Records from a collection
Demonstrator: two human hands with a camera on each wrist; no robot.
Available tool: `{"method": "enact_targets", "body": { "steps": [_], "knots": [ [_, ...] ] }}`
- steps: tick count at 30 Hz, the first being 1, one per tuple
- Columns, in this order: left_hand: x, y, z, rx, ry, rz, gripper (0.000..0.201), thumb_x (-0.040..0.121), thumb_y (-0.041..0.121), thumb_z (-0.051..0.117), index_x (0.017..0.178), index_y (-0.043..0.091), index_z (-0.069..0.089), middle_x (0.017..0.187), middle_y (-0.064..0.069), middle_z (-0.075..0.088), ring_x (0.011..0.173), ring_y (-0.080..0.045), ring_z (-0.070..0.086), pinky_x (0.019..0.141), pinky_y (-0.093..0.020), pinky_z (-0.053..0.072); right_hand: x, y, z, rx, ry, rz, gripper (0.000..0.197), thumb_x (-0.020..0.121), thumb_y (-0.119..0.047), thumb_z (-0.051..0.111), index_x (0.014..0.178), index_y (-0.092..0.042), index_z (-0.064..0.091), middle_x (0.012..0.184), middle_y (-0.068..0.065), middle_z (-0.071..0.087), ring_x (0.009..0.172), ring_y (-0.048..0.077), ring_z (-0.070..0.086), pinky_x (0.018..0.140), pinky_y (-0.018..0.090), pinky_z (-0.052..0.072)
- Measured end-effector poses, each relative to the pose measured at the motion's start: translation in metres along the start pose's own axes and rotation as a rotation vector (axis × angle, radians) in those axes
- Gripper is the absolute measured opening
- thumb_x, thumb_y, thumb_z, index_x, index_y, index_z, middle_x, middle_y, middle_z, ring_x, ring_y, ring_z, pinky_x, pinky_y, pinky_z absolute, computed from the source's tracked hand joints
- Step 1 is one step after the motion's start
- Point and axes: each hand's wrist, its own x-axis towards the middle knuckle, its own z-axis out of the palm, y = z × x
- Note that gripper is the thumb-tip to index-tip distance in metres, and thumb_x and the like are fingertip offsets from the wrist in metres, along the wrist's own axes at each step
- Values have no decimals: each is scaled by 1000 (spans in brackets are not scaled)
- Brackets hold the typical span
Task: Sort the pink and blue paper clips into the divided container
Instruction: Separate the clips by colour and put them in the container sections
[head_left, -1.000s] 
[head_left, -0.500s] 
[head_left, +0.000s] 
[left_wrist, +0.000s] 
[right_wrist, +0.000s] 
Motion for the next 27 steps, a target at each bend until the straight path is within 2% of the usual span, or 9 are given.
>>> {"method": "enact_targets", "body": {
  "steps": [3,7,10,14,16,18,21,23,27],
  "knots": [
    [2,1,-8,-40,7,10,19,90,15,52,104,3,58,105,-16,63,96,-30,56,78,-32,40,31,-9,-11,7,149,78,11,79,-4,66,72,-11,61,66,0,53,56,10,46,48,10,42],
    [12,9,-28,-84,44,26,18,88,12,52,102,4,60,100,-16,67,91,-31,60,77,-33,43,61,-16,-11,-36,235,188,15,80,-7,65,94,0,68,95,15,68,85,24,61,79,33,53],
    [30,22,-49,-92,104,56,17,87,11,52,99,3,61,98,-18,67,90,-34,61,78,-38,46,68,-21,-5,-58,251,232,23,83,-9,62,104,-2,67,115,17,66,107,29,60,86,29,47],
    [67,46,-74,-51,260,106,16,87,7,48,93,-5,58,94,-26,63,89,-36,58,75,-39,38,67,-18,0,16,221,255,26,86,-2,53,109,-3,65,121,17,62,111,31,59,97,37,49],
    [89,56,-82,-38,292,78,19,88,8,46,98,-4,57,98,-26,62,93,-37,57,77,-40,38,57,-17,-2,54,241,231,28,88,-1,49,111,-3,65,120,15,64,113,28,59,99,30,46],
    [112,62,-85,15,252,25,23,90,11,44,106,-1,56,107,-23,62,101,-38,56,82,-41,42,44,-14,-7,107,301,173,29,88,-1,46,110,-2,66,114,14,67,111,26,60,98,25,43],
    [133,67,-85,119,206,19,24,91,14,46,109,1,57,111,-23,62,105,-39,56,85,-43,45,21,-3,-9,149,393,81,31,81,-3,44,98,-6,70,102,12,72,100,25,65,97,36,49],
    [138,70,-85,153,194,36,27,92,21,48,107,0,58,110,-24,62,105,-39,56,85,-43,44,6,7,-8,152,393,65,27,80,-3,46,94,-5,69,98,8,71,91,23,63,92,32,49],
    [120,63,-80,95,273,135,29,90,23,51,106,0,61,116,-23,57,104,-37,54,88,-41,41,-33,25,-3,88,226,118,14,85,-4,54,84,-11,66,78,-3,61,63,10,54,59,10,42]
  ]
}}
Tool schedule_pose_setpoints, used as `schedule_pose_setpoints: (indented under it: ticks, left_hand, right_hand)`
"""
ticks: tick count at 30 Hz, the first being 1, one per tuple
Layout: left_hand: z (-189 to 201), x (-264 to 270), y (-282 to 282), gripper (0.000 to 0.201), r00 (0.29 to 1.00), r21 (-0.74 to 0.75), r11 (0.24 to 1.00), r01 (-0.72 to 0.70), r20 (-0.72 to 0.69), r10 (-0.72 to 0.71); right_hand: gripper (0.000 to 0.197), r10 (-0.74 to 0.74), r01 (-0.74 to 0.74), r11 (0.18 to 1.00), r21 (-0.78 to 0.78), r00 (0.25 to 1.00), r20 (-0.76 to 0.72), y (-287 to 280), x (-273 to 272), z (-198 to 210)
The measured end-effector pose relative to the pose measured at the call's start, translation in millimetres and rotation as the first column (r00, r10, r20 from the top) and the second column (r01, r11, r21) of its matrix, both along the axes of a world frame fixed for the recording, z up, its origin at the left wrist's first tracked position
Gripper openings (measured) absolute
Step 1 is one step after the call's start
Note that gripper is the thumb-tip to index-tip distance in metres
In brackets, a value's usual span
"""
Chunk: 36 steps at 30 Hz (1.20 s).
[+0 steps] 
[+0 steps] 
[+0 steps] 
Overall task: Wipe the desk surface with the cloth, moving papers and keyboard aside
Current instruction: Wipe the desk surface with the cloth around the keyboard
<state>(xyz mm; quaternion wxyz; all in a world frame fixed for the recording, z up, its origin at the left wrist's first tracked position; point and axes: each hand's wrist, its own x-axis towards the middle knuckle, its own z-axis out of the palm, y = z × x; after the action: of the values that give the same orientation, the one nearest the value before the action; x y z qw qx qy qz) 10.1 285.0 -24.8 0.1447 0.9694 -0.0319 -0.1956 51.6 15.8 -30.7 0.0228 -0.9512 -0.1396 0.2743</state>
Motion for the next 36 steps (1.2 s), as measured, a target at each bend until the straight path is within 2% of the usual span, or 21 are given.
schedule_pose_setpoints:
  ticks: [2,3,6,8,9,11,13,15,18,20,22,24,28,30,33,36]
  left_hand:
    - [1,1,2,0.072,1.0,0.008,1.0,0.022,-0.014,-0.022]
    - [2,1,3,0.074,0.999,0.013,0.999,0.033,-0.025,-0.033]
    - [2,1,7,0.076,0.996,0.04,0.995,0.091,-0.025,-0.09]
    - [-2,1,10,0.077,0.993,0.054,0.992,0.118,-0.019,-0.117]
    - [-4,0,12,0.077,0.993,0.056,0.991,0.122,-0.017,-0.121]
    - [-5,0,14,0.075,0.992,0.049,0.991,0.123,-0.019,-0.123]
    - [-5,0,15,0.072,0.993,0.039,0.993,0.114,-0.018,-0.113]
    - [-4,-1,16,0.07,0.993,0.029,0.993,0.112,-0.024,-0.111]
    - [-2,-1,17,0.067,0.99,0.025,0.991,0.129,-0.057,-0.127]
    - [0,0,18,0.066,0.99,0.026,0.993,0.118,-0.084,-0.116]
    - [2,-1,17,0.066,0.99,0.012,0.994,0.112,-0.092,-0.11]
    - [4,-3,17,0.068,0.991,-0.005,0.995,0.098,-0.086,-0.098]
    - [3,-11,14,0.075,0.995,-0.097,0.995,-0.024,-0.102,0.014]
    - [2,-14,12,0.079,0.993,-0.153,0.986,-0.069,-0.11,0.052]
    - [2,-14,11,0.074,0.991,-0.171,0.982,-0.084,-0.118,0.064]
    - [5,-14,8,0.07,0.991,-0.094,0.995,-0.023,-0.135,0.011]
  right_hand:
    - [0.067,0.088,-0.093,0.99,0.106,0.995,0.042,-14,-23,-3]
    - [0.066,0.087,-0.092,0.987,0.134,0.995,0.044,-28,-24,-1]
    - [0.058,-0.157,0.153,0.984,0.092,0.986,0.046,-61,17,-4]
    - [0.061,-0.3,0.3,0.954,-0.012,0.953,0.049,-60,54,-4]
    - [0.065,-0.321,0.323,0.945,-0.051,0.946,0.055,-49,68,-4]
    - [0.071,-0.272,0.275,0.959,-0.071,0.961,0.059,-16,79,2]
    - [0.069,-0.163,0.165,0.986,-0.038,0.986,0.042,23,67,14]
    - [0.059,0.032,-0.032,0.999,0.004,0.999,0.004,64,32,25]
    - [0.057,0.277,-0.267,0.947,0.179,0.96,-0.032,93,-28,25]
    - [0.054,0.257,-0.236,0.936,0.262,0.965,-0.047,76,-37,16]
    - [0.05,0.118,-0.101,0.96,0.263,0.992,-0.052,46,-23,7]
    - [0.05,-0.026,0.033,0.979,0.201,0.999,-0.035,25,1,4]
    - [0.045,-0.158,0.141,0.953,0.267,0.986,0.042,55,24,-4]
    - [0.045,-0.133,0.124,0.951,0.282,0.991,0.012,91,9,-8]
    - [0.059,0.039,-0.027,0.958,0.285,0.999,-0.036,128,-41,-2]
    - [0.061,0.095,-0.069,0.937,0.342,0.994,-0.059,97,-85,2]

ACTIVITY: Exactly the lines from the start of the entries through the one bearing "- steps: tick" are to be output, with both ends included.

TASK SOLUTION:
Demonstrator: two human hands with a camera on each wrist; no robot.
Available tool: `{"method": "enact_targets", "body": { "steps": [_], "knots": [ [_, ...] ] }}`
- steps: tick count at 30 Hz, the first being 1, one per tuple

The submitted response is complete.